PDR is integrated into the filter cascade in Ingenuity Variant Analysis and takes as input the list of genes (and associated variants) that pass the preceding filters. When setting up the PDR filter, users can enter observed phenotypes (including HPO terms) into a widget that performs term mapping through an autocomplete function (an example is shown in Fig. 2a). After running an analysis, results are displayed in a table (Fig. 2b) where diseases are rank-ordered by score. Each table row contains a disease with associated causal or correlated gene and variant. If a disease has several corresponding genes, or a gene has several (filter-passing) variants (maximal 5 shown), table rows are simply replicated. The table is truncated at the 50 highest-scoring disease/gene pairs.
Fig. 2

User interface of PDR in Ingenuity Variant Analysis. a Users enter phenotypes through a widget that employs autocomplete functionality as well as synonym mapping, and also recognizes HPO identifiers. b Results after running the PDR algorithm are displayed in a table that is rank-ordered by disease score, where rows correspond to unique disease-gene-variant combinations. Each row displays the following information (table headers shown in parentheses): inferred disease (“Disease”), associated gene (“Gene”), variant information if available (“Transcript Variant”), variant pathogenicity classification according to ACMG guidelines (“Classification”), the nature of the gene-disease relationship from OMIM (“Causal”), mode of inheritance (“MOI”), a graphical representation of variant zygosity and functional impact if known (“Case”), and the disease score from Eq. (3) (“Score”), as well as a visual representation of its contributing components by phenotype (“Score Breakdown by Phenotype”). Note, that the picture shown here is an actual screenshot of the result table as it is displayed in Ingenuity Variant Analysis, which also contains a column labeled “Control”. This column has no meaning in the context of the present paper. c Selecting a table row in the user interface leads to the display of the corresponding gene-disease-phenotype sub-network that, besides the causal or disease-correlated gene (orange), the inferred disease (green), and the linked phenotypes (blue), may also contain intermediate nodes of the phenotype-disease hierarchy (gray)

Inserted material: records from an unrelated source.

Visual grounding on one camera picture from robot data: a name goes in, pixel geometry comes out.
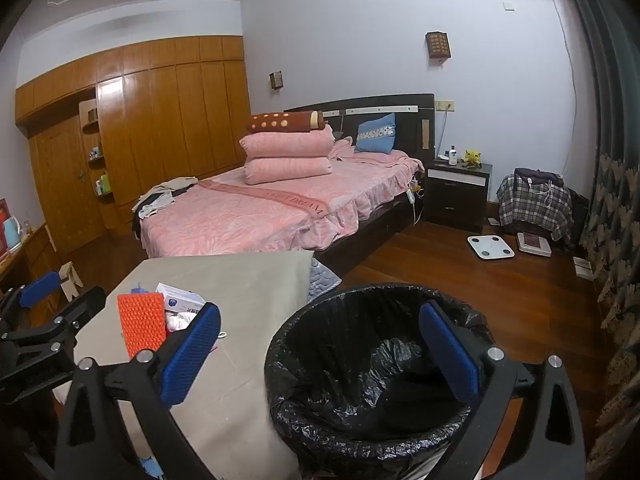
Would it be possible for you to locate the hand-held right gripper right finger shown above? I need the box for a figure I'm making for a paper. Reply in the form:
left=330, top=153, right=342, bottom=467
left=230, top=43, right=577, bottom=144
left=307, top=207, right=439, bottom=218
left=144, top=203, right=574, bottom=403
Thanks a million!
left=419, top=301, right=587, bottom=480

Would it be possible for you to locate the white bathroom scale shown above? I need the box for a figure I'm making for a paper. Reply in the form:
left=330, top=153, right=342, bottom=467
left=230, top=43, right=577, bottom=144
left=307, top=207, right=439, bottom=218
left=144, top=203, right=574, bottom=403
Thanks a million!
left=467, top=234, right=516, bottom=261

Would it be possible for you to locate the wooden side desk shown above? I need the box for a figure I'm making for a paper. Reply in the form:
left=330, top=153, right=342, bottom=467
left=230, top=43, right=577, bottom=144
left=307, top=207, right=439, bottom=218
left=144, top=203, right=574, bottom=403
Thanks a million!
left=0, top=222, right=56, bottom=311

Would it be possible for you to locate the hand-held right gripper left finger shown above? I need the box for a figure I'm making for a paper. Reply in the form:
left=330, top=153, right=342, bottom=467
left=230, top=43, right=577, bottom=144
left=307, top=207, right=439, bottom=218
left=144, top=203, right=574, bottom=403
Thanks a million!
left=52, top=303, right=222, bottom=480

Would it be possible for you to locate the dark wooden bed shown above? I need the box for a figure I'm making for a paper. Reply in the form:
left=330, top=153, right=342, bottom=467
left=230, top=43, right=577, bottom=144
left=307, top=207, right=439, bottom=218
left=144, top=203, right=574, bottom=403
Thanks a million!
left=132, top=93, right=436, bottom=276

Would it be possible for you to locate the dark nightstand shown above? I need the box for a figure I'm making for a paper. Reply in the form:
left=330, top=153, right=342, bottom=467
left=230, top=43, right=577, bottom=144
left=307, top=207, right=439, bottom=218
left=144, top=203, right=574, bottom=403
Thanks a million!
left=422, top=161, right=493, bottom=233

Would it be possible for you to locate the blue pillow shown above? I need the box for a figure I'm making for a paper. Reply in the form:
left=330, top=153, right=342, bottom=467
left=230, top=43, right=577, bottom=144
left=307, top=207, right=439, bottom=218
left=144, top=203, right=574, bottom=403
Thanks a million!
left=354, top=113, right=397, bottom=155

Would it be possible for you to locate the pile of clothes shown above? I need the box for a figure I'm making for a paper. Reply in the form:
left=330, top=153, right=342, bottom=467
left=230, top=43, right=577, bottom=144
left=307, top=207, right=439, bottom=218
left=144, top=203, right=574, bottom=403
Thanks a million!
left=132, top=176, right=199, bottom=221

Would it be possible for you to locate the trash bin with black bag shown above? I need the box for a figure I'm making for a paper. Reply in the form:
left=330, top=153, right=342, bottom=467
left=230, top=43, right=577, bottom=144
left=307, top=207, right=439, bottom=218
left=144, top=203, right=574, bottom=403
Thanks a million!
left=264, top=283, right=501, bottom=480

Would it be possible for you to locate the folded pink quilt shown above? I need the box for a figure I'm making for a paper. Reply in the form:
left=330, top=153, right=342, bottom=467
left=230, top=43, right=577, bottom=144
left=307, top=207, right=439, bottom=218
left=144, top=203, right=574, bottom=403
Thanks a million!
left=239, top=125, right=335, bottom=159
left=243, top=156, right=333, bottom=186

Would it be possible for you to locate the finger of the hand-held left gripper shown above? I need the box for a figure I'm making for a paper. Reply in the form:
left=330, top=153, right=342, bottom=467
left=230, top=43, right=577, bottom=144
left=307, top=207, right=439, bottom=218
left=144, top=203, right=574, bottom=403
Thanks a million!
left=0, top=271, right=61, bottom=327
left=0, top=286, right=107, bottom=361

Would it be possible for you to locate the light blue electric kettle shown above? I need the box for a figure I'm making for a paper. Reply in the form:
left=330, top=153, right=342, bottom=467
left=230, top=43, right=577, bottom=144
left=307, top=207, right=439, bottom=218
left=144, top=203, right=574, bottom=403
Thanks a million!
left=2, top=216, right=23, bottom=251

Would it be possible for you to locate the dark garment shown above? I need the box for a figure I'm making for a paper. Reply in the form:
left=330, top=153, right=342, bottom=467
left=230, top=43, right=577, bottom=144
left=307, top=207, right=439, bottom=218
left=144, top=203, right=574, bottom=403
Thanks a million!
left=514, top=167, right=563, bottom=186

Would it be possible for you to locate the plaid cloth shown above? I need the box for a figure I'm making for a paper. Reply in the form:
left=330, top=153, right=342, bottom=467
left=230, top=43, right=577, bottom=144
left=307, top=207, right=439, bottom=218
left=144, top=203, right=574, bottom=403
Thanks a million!
left=497, top=172, right=573, bottom=241

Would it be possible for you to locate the square scale with dark centre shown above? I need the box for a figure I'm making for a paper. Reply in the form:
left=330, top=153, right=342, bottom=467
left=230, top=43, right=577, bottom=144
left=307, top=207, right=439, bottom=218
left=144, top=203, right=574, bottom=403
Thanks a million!
left=516, top=232, right=552, bottom=257

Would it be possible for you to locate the patterned dark curtain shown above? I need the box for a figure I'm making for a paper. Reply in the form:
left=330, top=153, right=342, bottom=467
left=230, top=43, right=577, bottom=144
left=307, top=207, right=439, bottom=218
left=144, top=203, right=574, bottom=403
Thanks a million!
left=550, top=0, right=640, bottom=480

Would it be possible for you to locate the pink bedspread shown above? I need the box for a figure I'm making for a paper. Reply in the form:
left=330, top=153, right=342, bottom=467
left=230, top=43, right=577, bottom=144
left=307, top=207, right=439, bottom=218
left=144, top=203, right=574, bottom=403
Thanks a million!
left=140, top=147, right=426, bottom=261

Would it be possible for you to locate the white printed carton box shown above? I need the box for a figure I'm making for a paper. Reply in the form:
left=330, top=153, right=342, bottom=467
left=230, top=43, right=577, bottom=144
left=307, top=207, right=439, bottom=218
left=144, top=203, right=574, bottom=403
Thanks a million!
left=155, top=282, right=207, bottom=318

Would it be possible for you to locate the brown dotted bolster pillow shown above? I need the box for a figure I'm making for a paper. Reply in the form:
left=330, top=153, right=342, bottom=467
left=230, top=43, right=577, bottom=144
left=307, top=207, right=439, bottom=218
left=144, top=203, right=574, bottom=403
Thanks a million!
left=245, top=110, right=328, bottom=133

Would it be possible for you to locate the wooden wardrobe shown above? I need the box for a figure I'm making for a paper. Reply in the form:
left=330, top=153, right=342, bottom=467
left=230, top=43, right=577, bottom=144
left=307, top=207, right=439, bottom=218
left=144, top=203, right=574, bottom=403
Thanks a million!
left=15, top=35, right=251, bottom=256

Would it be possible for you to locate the blue plastic wrapper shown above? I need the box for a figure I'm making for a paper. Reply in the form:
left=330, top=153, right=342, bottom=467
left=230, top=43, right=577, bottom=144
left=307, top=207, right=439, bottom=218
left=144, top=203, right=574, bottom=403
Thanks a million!
left=139, top=457, right=166, bottom=480

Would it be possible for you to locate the small wooden stool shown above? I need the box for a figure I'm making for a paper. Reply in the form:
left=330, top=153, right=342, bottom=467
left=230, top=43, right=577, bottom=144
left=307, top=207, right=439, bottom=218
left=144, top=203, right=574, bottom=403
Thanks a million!
left=59, top=261, right=85, bottom=303

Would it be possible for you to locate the orange foam mesh net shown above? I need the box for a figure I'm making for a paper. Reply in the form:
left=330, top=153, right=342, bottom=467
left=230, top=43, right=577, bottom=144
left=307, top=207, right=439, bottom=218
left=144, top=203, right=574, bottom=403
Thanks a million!
left=117, top=292, right=166, bottom=360

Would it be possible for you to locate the grey quilted mat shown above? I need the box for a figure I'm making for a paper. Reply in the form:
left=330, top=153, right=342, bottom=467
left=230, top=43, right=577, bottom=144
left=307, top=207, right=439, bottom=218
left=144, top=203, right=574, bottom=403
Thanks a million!
left=306, top=259, right=342, bottom=306

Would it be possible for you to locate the white tissue ball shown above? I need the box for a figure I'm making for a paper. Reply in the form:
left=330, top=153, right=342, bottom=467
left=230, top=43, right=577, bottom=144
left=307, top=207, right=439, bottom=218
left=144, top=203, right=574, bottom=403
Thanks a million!
left=164, top=310, right=201, bottom=333

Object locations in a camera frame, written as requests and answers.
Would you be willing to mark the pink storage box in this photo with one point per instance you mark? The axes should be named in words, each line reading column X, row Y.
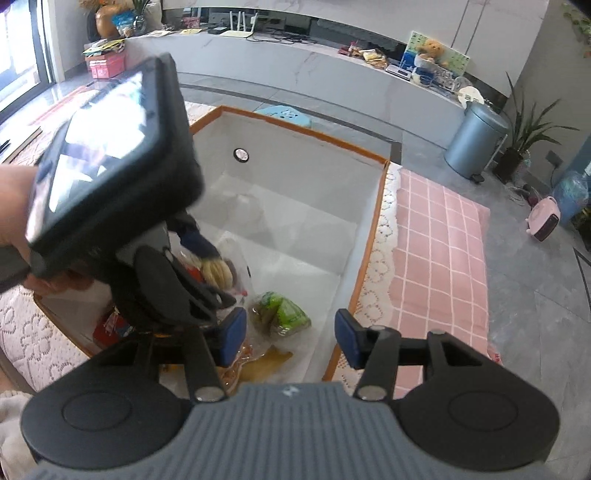
column 108, row 67

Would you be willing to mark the pile of snack bags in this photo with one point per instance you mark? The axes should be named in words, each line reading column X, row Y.
column 369, row 56

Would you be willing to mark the grey-blue pedal bin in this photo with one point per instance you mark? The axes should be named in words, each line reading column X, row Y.
column 475, row 138

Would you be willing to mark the glass sliding door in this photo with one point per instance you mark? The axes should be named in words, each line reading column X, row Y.
column 23, row 55

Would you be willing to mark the white and blue mug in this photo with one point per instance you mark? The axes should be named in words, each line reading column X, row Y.
column 422, row 76

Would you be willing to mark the white kitchen scale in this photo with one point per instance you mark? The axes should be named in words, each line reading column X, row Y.
column 398, row 70

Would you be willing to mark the white paper sheets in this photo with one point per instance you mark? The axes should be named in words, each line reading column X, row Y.
column 159, row 33

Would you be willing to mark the dried orange flowers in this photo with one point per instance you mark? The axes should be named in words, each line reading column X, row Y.
column 92, row 4

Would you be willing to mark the white round plaque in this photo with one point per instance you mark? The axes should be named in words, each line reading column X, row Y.
column 471, row 97

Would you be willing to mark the stack of colourful booklets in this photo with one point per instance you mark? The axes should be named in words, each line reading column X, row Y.
column 104, row 47

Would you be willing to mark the red snack packet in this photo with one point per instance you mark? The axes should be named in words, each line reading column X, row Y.
column 111, row 330

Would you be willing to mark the brown teddy bear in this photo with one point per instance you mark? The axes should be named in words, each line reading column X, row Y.
column 431, row 50

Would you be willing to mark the orange cardboard box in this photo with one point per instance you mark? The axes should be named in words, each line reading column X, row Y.
column 300, row 194

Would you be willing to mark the small black box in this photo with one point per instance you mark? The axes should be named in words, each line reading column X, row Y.
column 218, row 30

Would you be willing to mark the yellow paper sheet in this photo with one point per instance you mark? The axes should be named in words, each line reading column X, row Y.
column 190, row 31

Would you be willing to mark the long-leaf plant in glass vase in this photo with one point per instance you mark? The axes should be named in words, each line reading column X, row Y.
column 147, row 16

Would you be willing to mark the blue patterned bag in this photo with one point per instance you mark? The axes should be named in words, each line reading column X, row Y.
column 123, row 24

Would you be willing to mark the yellowish clear snack packet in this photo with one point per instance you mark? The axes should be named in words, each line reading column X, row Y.
column 268, row 362

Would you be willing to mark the marble television console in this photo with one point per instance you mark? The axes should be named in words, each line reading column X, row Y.
column 277, row 64

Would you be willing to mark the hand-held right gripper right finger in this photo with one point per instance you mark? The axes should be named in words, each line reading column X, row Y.
column 348, row 339

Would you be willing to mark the person's left hand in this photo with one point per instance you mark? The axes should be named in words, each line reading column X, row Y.
column 16, row 207

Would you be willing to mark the green snack packet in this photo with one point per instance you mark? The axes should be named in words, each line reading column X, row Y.
column 286, row 316

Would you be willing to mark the golden vase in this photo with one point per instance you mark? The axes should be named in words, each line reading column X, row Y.
column 107, row 25

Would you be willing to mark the long-leaf plant in black pot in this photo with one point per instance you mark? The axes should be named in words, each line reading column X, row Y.
column 510, row 166

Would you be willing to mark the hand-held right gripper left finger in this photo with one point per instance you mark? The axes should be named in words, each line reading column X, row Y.
column 232, row 337

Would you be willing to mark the hanging wall vine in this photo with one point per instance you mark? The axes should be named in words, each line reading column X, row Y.
column 579, row 18

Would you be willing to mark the white router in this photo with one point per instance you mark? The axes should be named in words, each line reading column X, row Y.
column 238, row 31

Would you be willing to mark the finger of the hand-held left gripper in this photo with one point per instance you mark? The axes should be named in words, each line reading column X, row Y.
column 221, row 297
column 198, row 240

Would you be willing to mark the green picture board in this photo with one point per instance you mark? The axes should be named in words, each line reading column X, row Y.
column 457, row 60

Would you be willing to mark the light blue stool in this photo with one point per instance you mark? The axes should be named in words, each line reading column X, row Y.
column 281, row 115

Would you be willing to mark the pink heater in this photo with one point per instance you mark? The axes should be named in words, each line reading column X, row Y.
column 545, row 221

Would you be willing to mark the clear brown snack packet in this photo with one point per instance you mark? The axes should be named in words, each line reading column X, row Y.
column 217, row 272

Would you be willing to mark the dark wall outlet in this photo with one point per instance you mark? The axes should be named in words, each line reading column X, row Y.
column 552, row 158

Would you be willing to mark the blue water jug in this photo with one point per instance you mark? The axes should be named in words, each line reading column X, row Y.
column 572, row 194

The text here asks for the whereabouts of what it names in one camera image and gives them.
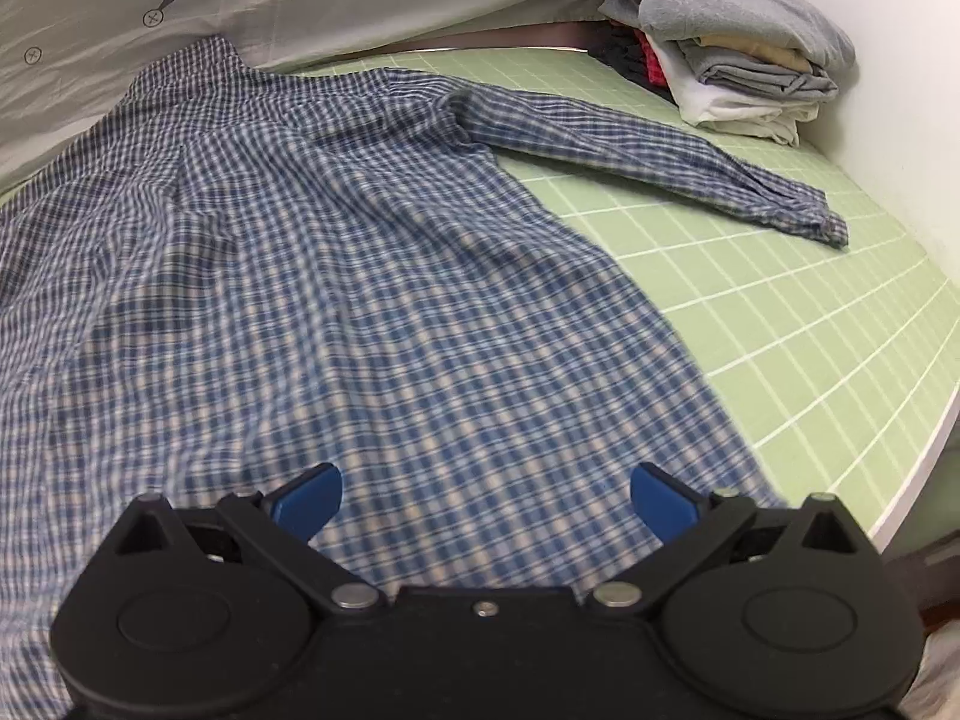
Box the white folded garment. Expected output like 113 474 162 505
651 34 820 147

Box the white carrot print curtain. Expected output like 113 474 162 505
0 0 758 200

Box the light grey folded garment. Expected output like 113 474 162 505
589 0 857 70

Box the red checked folded garment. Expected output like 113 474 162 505
634 28 668 87

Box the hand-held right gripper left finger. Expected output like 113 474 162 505
109 461 391 616

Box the blue plaid shirt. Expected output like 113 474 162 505
0 34 850 720

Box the dark grey folded garment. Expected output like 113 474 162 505
679 45 839 102

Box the green grid mat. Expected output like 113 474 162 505
289 45 960 533

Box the cream folded garment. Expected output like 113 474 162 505
694 34 815 68

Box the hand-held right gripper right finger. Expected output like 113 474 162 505
581 461 875 620

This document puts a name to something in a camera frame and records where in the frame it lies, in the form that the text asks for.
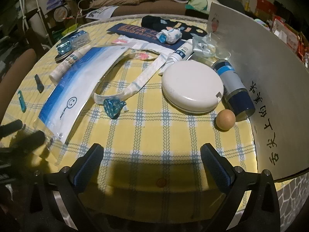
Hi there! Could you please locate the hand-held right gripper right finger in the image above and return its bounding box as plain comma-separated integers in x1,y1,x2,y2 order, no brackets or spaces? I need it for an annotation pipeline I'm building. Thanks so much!
200,142,288,232

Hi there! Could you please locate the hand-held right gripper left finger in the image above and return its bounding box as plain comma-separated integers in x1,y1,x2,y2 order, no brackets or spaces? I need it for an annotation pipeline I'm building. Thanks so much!
24,143,107,232

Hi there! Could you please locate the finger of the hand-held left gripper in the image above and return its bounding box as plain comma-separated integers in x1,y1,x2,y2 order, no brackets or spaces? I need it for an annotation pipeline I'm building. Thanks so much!
7,130,46,154
0,119,24,139

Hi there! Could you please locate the brown egg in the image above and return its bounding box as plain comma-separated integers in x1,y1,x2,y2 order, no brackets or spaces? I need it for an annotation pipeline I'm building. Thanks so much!
216,109,236,131

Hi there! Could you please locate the blue candy wrapper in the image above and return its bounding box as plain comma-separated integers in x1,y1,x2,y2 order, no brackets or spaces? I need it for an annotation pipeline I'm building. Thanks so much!
103,99,126,120

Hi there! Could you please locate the blue white zip bag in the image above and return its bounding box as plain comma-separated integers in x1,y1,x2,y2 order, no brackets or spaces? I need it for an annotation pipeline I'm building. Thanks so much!
34,46,129,167

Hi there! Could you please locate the white spray bottle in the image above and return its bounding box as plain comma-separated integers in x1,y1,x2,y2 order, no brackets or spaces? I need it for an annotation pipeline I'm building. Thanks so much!
49,46,93,83

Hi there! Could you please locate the white round case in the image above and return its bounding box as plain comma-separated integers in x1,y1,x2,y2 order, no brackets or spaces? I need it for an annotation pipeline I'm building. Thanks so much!
161,60,225,114

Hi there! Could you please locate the blue clear plastic case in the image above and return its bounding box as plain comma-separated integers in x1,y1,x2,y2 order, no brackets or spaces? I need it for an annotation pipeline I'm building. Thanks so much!
56,41,73,55

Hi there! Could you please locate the clear floss pick box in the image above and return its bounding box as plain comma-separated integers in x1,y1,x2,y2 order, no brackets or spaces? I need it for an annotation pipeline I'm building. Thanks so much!
60,30,92,49

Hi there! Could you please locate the white long wrapper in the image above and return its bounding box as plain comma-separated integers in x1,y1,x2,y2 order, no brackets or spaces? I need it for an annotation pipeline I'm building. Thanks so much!
94,52,169,107

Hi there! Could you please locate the grey cardboard box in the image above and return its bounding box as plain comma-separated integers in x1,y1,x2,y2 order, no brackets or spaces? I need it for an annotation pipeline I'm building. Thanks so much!
208,2,309,183

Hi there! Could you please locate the white tube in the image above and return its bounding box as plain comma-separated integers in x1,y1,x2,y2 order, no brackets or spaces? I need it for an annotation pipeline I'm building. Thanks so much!
167,39,194,64

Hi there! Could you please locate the clear plastic bag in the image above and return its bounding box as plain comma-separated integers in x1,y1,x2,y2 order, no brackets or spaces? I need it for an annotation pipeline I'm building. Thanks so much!
192,32,232,61

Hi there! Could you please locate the white robot toy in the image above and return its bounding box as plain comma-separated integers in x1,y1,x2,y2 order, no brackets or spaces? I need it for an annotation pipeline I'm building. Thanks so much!
156,28,182,44

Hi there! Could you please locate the small black clip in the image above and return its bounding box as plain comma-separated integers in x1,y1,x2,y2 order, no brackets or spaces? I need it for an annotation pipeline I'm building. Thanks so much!
34,74,44,93

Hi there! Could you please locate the brown padded chair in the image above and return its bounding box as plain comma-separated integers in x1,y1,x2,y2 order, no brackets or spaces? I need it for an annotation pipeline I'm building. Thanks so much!
0,48,37,124

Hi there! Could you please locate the round metal lid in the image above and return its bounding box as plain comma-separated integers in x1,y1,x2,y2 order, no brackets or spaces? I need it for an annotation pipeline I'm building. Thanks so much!
54,53,70,63

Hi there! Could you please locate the blue grey spray can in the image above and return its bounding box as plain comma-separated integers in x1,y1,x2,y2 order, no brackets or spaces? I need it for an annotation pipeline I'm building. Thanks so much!
212,59,256,121

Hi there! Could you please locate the green plastic bag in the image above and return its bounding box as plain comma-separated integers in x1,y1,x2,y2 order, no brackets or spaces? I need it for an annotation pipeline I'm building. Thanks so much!
54,28,73,39

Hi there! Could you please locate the dark wooden chair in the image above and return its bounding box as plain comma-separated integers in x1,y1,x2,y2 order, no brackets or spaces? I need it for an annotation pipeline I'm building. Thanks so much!
24,7,56,46

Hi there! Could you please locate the round tin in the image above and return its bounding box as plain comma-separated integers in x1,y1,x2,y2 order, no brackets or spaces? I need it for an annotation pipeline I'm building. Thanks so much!
53,5,67,21

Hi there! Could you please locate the white pink packet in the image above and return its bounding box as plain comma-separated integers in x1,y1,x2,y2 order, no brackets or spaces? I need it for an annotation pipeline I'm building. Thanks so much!
112,36,174,61

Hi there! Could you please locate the printed paper sheet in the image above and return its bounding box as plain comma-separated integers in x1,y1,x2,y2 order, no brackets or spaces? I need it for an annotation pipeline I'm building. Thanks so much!
86,6,116,20

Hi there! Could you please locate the navy printed banner cloth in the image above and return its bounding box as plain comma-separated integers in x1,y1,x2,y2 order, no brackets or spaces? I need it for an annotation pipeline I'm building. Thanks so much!
107,23,184,46

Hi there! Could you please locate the black patched sock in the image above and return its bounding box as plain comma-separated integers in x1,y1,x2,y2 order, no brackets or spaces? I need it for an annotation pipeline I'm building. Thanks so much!
141,15,208,41

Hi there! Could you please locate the green floral bag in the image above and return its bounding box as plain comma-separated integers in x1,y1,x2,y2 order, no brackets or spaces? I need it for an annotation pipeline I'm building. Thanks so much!
170,0,210,15

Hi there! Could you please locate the dark cushion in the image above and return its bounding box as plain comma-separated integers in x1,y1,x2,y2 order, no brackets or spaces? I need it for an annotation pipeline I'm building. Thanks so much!
216,0,242,10

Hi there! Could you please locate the red cardboard box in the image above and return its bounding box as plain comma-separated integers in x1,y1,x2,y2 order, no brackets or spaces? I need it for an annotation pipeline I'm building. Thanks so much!
256,0,273,17

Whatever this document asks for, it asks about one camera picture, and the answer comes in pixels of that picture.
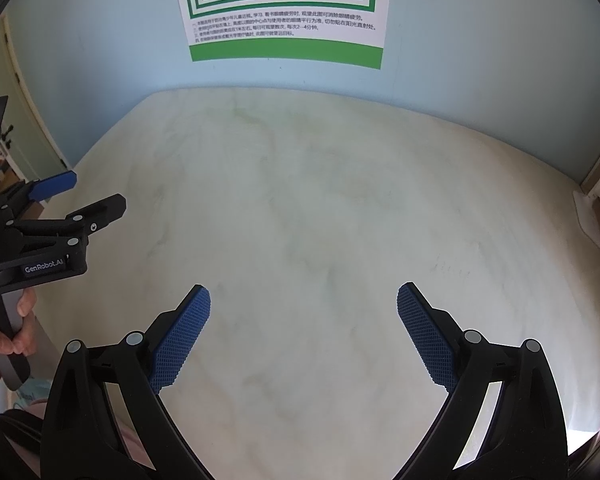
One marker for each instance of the white desk lamp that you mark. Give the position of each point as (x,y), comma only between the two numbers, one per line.
(587,215)

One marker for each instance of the green striped wall poster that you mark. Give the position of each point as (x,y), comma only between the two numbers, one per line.
(280,45)

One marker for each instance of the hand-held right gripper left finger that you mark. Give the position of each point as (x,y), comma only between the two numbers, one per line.
(182,340)

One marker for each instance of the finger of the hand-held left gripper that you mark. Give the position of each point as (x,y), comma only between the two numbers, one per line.
(55,184)
(100,212)

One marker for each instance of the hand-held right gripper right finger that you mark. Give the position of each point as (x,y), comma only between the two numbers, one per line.
(427,337)

Each table row displays a visual representation of the score indicating the individual phenotype contributions. Also shown is information about the nature of the gene-disease relationship (causal or not causal, derived from OMIM and other sources), as well as the mechanism of inheritance if known, along with variant properties (ACMG classification, zygosity, inferred loss or gain of function). Note, that the numerical value of the score only depends on the disease and its supporting phenotypes. We have chosen not to integrate gene or variant properties into the score itself, but rather allow the user to evaluate phenotypic evidence (expressed by the score), and gene- or variant-level evidence independently.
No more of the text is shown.